* _TASK DIRECTIONS_:
Transcribe only the lines of the listing below from the one holding "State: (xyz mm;" through the one holding "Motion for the", inclusive, without any change.

* _DATASET CONTENT_:
[Start of Attachment]

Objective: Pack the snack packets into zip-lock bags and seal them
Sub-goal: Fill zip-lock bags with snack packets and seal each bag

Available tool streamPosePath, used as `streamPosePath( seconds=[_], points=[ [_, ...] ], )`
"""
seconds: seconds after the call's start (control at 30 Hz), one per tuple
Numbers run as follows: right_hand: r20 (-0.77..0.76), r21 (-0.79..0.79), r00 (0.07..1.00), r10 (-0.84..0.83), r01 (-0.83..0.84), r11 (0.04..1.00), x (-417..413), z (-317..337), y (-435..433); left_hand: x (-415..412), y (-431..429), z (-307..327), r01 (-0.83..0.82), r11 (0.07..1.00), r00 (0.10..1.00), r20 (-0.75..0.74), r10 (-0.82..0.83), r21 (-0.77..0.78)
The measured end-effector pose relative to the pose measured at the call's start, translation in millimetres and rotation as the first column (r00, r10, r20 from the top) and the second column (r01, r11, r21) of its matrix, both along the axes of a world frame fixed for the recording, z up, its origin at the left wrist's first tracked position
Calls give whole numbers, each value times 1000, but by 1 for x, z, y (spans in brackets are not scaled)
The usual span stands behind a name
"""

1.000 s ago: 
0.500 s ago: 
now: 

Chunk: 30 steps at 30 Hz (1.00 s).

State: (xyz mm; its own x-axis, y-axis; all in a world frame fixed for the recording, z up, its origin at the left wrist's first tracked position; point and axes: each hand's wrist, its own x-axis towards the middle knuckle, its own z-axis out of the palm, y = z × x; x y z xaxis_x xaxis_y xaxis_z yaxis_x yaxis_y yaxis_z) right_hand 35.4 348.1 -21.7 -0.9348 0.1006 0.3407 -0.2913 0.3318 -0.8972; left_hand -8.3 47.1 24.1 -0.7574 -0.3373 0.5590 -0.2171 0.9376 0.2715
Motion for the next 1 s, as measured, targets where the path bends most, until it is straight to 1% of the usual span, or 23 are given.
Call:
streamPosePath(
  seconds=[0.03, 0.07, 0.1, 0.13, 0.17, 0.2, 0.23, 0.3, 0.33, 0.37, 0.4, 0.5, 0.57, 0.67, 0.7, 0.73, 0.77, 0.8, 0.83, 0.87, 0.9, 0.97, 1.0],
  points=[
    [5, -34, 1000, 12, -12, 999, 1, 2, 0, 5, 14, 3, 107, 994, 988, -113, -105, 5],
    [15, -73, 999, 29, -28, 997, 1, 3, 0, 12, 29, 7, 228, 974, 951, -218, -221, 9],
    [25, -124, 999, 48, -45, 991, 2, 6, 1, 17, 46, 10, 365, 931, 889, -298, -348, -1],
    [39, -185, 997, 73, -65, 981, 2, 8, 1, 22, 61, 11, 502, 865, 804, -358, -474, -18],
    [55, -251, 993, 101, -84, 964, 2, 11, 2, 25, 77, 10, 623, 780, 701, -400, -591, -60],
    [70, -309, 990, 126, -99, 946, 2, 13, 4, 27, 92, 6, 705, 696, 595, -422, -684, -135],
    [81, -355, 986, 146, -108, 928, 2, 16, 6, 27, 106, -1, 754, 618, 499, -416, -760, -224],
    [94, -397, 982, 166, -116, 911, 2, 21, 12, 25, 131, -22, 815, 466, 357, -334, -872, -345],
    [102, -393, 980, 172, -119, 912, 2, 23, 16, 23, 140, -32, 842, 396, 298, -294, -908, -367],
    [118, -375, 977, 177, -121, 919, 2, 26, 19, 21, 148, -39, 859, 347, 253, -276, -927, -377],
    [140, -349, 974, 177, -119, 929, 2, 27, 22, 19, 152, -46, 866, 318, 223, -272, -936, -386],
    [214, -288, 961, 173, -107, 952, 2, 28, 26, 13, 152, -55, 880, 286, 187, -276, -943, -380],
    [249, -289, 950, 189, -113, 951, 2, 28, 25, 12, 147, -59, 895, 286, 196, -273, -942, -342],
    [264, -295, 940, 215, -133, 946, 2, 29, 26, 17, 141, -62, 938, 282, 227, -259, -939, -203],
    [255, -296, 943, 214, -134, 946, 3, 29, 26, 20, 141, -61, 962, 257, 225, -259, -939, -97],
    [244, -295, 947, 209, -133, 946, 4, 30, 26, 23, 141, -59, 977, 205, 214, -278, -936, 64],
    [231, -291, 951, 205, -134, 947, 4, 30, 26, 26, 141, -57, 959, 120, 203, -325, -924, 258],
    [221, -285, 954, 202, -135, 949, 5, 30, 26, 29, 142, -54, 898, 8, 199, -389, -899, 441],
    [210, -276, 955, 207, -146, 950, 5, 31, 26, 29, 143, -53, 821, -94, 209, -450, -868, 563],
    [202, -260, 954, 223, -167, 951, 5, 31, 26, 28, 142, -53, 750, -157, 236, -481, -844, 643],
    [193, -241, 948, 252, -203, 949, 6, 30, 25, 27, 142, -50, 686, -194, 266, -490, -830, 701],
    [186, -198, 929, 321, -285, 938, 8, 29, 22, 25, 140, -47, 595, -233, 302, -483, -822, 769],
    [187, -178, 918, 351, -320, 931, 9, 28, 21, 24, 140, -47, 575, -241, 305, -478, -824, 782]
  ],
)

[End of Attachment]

* _EXERCISE SOLUTION_:
State: (xyz mm; its own x-axis, y-axis; all in a world frame fixed for the recording, z up, its origin at the left wrist's first tracked position; point and axes: each hand's wrist, its own x-axis towards the middle knuckle, its own z-axis out of the palm, y = z × x; x y z xaxis_x xaxis_y xaxis_z yaxis_x yaxis_y yaxis_z) right_hand 35.4 348.1 -21.7 -0.9348 0.1006 0.3407 -0.2913 0.3318 -0.8972; left_hand -8.3 47.1 24.1 -0.7574 -0.3373 0.5590 -0.2171 0.9376 0.2715
Motion for the next 1 s, as measured, targets where the path bends most, until it is straight to 1% of the usual span, or 23 are given.

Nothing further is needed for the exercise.